##### PROVIDED DATA
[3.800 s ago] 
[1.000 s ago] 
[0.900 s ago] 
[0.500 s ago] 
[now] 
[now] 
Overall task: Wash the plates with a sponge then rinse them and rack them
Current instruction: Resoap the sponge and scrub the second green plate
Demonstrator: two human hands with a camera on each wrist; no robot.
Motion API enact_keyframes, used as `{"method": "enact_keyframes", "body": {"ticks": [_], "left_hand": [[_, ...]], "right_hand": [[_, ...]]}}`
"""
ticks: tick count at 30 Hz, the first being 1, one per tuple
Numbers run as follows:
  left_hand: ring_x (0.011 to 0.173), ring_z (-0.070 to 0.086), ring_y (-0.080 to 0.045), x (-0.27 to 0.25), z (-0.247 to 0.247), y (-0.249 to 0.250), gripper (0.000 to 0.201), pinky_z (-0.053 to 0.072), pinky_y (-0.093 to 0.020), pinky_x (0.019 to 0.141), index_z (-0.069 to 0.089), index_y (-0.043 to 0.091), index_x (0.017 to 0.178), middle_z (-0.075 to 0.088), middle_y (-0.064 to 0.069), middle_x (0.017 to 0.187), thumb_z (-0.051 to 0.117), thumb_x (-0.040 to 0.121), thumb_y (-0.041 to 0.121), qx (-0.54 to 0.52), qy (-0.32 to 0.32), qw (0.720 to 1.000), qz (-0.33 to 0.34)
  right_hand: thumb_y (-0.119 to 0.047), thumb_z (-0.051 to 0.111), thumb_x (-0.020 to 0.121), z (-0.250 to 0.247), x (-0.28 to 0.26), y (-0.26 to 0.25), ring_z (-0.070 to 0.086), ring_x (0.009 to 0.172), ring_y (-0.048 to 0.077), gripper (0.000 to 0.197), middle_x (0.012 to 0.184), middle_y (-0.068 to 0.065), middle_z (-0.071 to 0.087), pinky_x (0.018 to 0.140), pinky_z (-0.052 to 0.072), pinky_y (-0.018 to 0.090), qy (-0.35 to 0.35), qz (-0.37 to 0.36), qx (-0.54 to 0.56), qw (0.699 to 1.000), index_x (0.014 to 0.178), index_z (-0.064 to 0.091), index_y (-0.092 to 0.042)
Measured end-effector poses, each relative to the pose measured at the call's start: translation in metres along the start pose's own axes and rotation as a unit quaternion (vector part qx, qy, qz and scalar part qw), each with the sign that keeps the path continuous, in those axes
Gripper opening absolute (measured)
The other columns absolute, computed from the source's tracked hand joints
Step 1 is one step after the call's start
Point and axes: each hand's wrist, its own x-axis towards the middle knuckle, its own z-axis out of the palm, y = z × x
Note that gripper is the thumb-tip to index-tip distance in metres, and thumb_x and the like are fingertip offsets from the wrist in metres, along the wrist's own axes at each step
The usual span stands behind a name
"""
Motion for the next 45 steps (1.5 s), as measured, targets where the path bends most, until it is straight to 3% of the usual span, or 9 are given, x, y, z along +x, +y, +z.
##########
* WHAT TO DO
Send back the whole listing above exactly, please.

* SOLUTION BELOW
[3.800 s ago] 
[1.000 s ago] 
[0.900 s ago] 
[0.500 s ago] 
[now] 
[now] 
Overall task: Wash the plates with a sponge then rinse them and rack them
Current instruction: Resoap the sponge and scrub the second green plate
Demonstrator: two human hands with a camera on each wrist; no robot.
Motion API enact_keyframes, used as `{"method": "enact_keyframes", "body": {"ticks": [_], "left_hand": [[_, ...]], "right_hand": [[_, ...]]}}`
"""
ticks: tick count at 30 Hz, the first being 1, one per tuple
Numbers run as follows:
  left_hand: ring_x (0.011 to 0.173), ring_z (-0.070 to 0.086), ring_y (-0.080 to 0.045), x (-0.27 to 0.25), z (-0.247 to 0.247), y (-0.249 to 0.250), gripper (0.000 to 0.201), pinky_z (-0.053 to 0.072), pinky_y (-0.093 to 0.020), pinky_x (0.019 to 0.141), index_z (-0.069 to 0.089), index_y (-0.043 to 0.091), index_x (0.017 to 0.178), middle_z (-0.075 to 0.088), middle_y (-0.064 to 0.069), middle_x (0.017 to 0.187), thumb_z (-0.051 to 0.117), thumb_x (-0.040 to 0.121), thumb_y (-0.041 to 0.121), qx (-0.54 to 0.52), qy (-0.32 to 0.32), qw (0.720 to 1.000), qz (-0.33 to 0.34)
  right_hand: thumb_y (-0.119 to 0.047), thumb_z (-0.051 to 0.111), thumb_x (-0.020 to 0.121), z (-0.250 to 0.247), x (-0.28 to 0.26), y (-0.26 to 0.25), ring_z (-0.070 to 0.086), ring_x (0.009 to 0.172), ring_y (-0.048 to 0.077), gripper (0.000 to 0.197), middle_x (0.012 to 0.184), middle_y (-0.068 to 0.065), middle_z (-0.071 to 0.087), pinky_x (0.018 to 0.140), pinky_z (-0.052 to 0.072), pinky_y (-0.018 to 0.090), qy (-0.35 to 0.35), qz (-0.37 to 0.36), qx (-0.54 to 0.56), qw (0.699 to 1.000), index_x (0.014 to 0.178), index_z (-0.064 to 0.091), index_y (-0.092 to 0.042)
Measured end-effector poses, each relative to the pose measured at the call's start: translation in metres along the start pose's own axes and rotation as a unit quaternion (vector part qx, qy, qz and scalar part qw), each with the sign that keeps the path continuous, in those axes
Gripper opening absolute (measured)
The other columns absolute, computed from the source's tracked hand joints
Step 1 is one step after the call's start
Point and axes: each hand's wrist, its own x-axis towards the middle knuckle, its own z-axis out of the palm, y = z × x
Note that gripper is the thumb-tip to index-tip distance in metres, and thumb_x and the like are fingertip offsets from the wrist in metres, along the wrist's own axes at each step
The usual span stands behind a name
"""
Motion for the next 45 steps (1.5 s), as measured, targets where the path bends most, until it is straight to 3% of the usual span, or 9 are given, x, y, z along +x, +y, +z.

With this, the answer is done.